Bernd Feil / 23.01.2020

Ja, die Arbeitslosenzahlen sind im Zeitraum des Merkelismus drastisch gesunken. Das ist unstrittig. Unstrittig ist aber auch, dass im selben Zeitraum die prekären Jobs bei Zeitarbeit, und in anderen Sparten im Bereich des Niedriglohns dramatisch anstiegen. Nicht zu vergessen wären auch Hunderttausende, denen der Lohn für 160 Stunden reguläre Arbeit hinten und vorne nicht reicht und noch zusätzlich einem 450 Eurojob nachgehen müssen. Ständig erzählen unsere Politiker und die Merkelpresse, dass immer mehr Rentner arbeiten, weil es ihnen Freude bereitet. Von wegen, von 100 Rentnern arbeiten 80, weil die Rente nach 45 Berufsjahren nicht mehr ausreicht. Beispiel Mieten und Nebenkosten.

Stephan Bujnoch / 23.01.2020

Herr Sarrazin ist und bleibt ein scharfer Beobachter und Analyst. Auffällig, und das Problem der Medien in diesem Lande klar wiedergebend, ist jedoch, daß seine Beiträge zuerst in der Züricher Weltwoche erscheinen müssen. Offensichtlich ist keines unserer Qualitätsblätter in der Lage und willens, ihm eine Publikationsplattform zu bieten. Wahrscheinlich weil er als ein rechter Hetzer angesehen wird. So wie er aus der Außensicht einzuschätzen ist, kümmert ihn das herzlich wenig, Gott und ihm sei Dank!

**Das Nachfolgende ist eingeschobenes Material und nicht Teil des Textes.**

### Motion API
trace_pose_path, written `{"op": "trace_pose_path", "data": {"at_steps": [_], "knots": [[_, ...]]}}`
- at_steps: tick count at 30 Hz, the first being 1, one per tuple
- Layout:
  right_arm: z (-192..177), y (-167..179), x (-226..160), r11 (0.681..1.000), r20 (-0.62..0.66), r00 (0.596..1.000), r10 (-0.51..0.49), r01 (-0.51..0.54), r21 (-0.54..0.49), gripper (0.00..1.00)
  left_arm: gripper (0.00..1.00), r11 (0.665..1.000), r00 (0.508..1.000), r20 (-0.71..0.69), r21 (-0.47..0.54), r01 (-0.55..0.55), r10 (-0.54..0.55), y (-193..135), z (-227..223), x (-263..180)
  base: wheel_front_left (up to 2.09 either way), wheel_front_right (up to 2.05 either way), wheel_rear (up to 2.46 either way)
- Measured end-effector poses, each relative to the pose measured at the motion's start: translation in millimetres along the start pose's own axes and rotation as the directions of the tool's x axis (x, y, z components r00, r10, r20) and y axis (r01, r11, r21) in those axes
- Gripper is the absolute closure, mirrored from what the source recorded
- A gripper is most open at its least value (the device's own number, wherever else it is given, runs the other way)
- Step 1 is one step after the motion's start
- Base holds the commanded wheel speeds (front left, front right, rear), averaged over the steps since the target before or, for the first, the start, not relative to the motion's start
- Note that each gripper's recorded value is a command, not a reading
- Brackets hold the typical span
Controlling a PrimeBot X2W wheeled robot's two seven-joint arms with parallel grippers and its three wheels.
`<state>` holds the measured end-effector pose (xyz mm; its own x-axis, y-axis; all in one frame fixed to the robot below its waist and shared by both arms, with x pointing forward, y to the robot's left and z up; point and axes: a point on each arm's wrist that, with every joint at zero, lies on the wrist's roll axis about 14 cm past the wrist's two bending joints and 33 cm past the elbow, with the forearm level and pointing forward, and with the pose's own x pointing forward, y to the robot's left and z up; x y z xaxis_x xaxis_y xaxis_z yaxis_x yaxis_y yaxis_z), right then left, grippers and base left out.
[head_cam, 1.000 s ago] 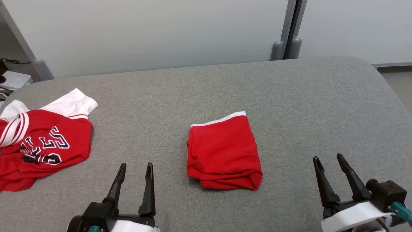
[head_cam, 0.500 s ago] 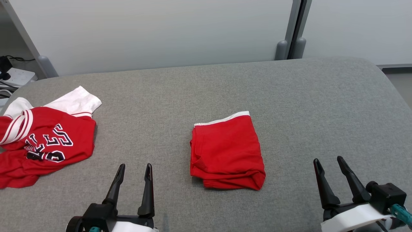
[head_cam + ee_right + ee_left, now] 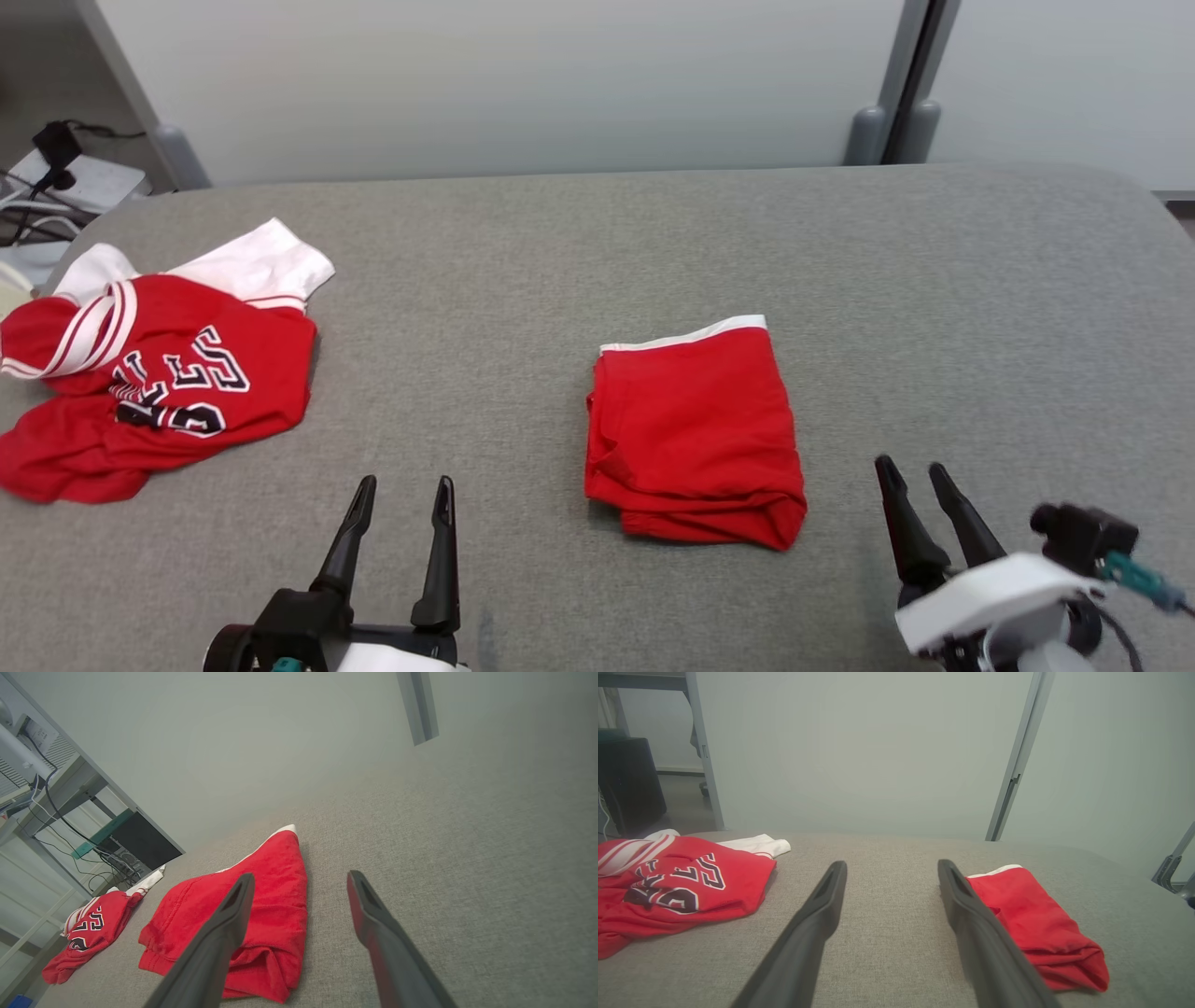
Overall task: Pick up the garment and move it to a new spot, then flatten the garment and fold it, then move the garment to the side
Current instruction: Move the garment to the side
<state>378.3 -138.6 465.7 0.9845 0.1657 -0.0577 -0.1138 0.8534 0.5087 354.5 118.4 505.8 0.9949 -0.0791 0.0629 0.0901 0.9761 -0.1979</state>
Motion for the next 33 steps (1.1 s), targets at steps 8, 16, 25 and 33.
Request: {"op": "trace_pose_path", "data": {"at_steps": [8,16,25,33], "knots": [[-13.8,8.4,52.6,0.99,-0.188,0.98,0.06,-0.035,0.135,0.0,0.0,0.999,0.999,-0.01,-0.001,-0.043,0.043,11.4,-2.8,-1.4,0.0,0.0,0.0],[-30.2,-3.0,87.3,0.991,-0.326,0.944,0.054,-0.01,0.137,0.0,0.0,0.995,0.995,-0.023,-0.001,-0.096,0.096,26.5,-6.5,0.7,0.0,0.0,0.0],[-68.5,-4.5,114.0,0.992,-0.467,0.883,0.058,0.002,0.127,0.0,0.0,0.99,0.989,-0.039,-0.009,-0.141,0.14,39.2,-11.2,8.4,0.0,0.0,0.0],[-89.2,10.5,123.2,0.989,-0.528,0.843,0.101,-0.029,0.145,1.0,0.0,0.985,0.983,-0.049,0.002,-0.175,0.175,48.8,-14.1,7.8,0.0,0.0,0.0]]}}
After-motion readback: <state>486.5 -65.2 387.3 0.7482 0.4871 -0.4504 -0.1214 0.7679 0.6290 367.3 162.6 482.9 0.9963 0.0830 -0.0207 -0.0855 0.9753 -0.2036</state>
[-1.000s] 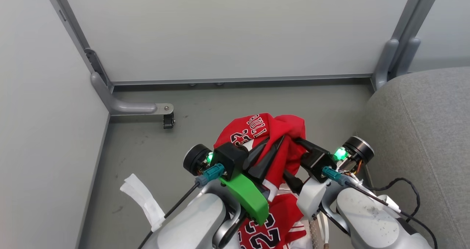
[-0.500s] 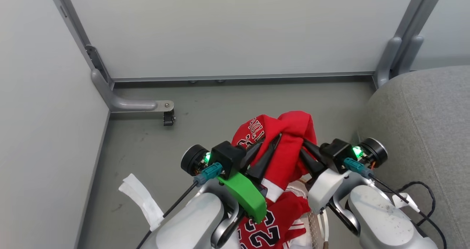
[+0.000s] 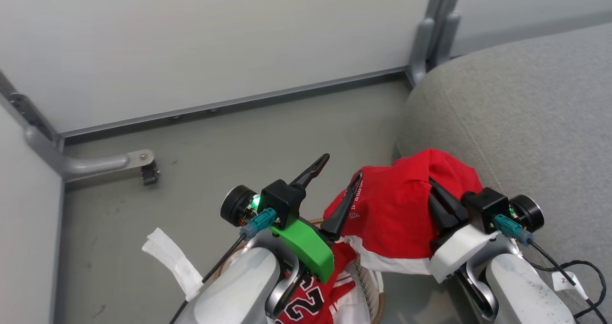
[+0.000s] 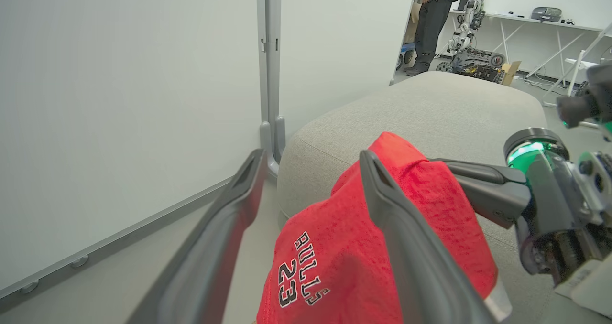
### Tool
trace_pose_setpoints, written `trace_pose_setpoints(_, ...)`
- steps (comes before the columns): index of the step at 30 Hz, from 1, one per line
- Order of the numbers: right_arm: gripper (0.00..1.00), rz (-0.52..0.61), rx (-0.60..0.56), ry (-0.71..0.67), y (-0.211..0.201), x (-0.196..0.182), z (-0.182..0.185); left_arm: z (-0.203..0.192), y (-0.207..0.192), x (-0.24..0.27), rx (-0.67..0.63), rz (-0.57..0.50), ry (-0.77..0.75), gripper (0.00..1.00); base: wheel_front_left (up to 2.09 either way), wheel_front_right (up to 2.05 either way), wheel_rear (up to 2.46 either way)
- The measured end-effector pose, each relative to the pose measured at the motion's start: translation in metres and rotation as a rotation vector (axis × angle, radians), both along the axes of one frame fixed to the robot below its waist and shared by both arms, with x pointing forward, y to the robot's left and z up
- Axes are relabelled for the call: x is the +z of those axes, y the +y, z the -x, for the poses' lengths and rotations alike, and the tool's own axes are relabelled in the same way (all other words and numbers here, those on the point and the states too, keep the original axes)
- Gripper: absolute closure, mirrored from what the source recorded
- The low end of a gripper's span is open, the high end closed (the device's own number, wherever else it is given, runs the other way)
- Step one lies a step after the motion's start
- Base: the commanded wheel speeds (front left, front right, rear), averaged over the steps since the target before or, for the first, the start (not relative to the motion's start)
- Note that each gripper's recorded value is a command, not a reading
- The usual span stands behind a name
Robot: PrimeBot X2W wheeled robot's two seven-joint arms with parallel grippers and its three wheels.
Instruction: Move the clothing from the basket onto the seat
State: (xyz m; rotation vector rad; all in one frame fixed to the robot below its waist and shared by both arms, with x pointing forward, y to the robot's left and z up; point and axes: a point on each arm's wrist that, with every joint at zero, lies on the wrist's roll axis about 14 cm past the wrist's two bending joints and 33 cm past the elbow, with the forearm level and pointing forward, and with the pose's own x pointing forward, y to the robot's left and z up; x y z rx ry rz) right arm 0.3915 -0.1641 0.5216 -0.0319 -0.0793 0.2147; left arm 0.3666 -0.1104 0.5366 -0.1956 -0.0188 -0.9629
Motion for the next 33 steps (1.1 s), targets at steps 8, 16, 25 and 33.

Paul J. Meier / 23.01.2020

Und das wird noch dramatischer, die letzten Hemmungen scheinen über Bord geworfen, der Staat wird immer gieriger. Co2 Steuer und Negativ(straf)zinsen zeigen den Weg. Wobei ich Straf(!)zinsen als Begriff am unverschämtesten finde! Das zeigt die ganze unverschämte Aggressivität mit der an das Geld der Bürger gegangen wird, wenn man denen das hart erarbeitete und versteuerte Geld wegnimmt und das noch als Strafe bezeichnet!!! Und diese SPD meint mit diesen beiden Pfeifen an der Spitze zu alter Stärke zurückzufinden?! Seien sie froh Herr Sarrazin, dass sie von dieser Untergangspartei befreit sind. Auch wenn sie das anders sehen werden.

Hartmut Laun / 23.01.2020

++ ” Gerechtigkeitswahn siegt über den gesunden Menschenverstand “++ Herr Sarrazin fängt an zu schwächeln bei der genauen Verwendung der Begriffe: Herr Sararzin sagt: ” Gleicheitswahn siegt über den gesunden Menschenverstand “ Ein Forumsteilnehmer antwortet:  “Je mehr Gleichheit desto weniger Gerechtigkeit und umgekehrt.”

Jörg Themlitz / 23.01.2020

Natürlich auf einem anderem Niveau, aber so sah es in der DDR aus. Die großen, präsentierten Zahlen lasen sich sehr schön. Nur was der Bürger jeden Tag sah, fehlende Wohnungen, Straßen (z. B. Autobahnen) und Eisenbahn zerbröselt, Telekommunikation wie in den fünfziger Jahren, dringend renovierungsbedürftige Schulen und Kindergärten, Altersheime (in der DDR Feierabendheime genannt) die so alt und verfallen waren wie die Insassen, eine Forschung die am Boden lag, eine hohe, verdeckte Arbeitslosigkeit, also in jedem Betrieb, öffentliche Einrichtung etc. Leute die mit sich selbst beschäftigt waren. Und jeden der das kritisiert hat, nannte das DDR Fernsehen 1.0 Hass und Hetzer gegen den Sozialismus und den Weltfrieden. (Klima war noch nicht so.)